• _WHAT IS REQUIRED_:
Only one stretch of the listing below is wanted. Begin at the line that has "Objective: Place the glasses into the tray", stop after the line that has "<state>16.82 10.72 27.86", and repeat every line in between exactly.

• _PROVIDED ENTRIES_:
====================

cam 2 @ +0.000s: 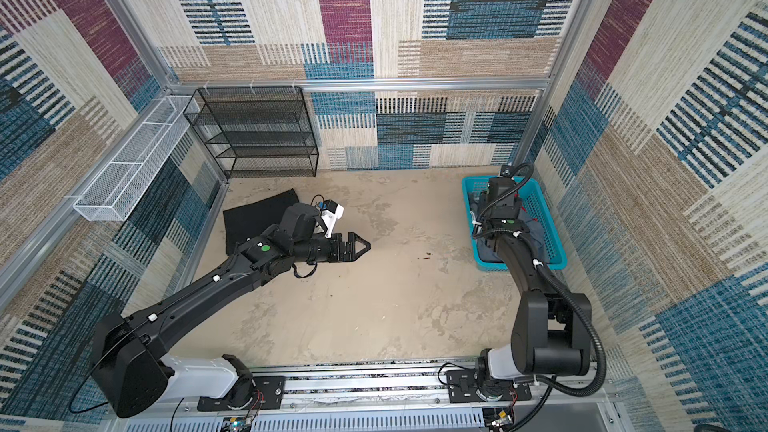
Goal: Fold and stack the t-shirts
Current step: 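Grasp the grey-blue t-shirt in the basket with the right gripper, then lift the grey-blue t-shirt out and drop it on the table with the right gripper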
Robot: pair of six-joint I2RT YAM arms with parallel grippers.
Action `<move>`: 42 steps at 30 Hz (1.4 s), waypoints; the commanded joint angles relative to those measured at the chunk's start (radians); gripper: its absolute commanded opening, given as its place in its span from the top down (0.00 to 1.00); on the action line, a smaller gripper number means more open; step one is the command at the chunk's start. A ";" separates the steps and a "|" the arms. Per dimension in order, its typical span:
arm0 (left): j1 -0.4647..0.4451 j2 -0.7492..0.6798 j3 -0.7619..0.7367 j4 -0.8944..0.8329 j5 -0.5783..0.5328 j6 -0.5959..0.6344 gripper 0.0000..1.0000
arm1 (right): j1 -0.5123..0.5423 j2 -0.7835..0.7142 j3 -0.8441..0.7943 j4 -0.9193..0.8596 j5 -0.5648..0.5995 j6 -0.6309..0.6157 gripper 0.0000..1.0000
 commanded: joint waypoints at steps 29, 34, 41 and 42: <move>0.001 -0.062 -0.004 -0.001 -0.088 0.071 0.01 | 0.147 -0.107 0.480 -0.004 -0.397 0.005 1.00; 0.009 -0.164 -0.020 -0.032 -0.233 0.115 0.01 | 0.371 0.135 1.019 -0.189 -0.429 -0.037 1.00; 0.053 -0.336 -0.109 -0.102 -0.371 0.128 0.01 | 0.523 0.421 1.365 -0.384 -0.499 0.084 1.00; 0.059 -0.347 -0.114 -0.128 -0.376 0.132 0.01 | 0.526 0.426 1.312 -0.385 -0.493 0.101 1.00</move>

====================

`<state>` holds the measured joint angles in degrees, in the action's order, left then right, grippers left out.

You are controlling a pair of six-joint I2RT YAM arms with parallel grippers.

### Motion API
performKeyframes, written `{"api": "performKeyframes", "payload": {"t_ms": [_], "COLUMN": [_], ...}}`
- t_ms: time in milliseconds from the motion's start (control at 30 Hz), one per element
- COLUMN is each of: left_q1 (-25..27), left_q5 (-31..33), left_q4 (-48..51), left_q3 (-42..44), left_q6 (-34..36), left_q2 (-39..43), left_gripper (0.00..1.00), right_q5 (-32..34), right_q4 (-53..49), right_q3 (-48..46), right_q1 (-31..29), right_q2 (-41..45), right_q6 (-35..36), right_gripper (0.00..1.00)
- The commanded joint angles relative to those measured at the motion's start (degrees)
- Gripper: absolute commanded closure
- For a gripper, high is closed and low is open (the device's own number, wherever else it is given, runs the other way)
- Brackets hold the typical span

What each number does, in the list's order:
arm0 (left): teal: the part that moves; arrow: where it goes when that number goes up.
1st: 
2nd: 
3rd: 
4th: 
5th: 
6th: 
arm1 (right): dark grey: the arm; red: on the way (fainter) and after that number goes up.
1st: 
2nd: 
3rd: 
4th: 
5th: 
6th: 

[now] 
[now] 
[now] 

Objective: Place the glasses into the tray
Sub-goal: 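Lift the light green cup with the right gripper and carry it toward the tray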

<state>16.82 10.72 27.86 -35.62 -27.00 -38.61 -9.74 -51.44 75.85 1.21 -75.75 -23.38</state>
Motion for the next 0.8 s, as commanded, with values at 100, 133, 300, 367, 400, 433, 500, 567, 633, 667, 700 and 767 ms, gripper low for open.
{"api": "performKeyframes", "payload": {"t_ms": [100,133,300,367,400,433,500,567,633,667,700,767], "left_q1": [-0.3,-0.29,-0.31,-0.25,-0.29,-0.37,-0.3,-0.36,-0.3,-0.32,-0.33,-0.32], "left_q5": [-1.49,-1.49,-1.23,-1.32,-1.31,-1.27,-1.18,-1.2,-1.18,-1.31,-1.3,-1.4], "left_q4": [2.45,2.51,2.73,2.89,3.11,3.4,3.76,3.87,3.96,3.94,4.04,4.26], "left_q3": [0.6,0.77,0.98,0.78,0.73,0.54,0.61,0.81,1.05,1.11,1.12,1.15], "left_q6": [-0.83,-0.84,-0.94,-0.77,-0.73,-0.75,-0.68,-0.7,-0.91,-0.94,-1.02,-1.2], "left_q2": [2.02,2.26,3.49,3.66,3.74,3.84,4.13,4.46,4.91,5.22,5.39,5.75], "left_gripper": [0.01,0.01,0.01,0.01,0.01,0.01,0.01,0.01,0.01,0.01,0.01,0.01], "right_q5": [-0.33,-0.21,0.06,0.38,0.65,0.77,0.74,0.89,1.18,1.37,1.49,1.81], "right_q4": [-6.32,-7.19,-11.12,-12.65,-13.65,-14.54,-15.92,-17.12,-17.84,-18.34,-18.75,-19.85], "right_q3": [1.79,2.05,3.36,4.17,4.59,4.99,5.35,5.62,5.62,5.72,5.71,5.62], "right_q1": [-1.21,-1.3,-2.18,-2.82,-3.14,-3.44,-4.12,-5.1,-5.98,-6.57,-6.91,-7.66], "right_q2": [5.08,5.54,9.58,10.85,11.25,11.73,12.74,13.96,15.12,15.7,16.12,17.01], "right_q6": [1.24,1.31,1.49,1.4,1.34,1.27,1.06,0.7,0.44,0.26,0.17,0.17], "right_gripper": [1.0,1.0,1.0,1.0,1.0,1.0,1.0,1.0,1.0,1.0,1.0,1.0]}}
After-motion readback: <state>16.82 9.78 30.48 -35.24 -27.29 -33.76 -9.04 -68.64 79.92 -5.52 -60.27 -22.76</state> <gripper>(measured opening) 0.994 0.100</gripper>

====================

• _RESPONSE TO THE EXERCISE_:
Objective: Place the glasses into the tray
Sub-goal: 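Lift the light green cup with the right gripper and carry it toward the tray
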
<state>16.82 10.72 27.86 -35.62 -27.00 -38.61 -9.74 -51.44 75.85 1.21 -75.75 -23.38</state>

This output contains the full answer.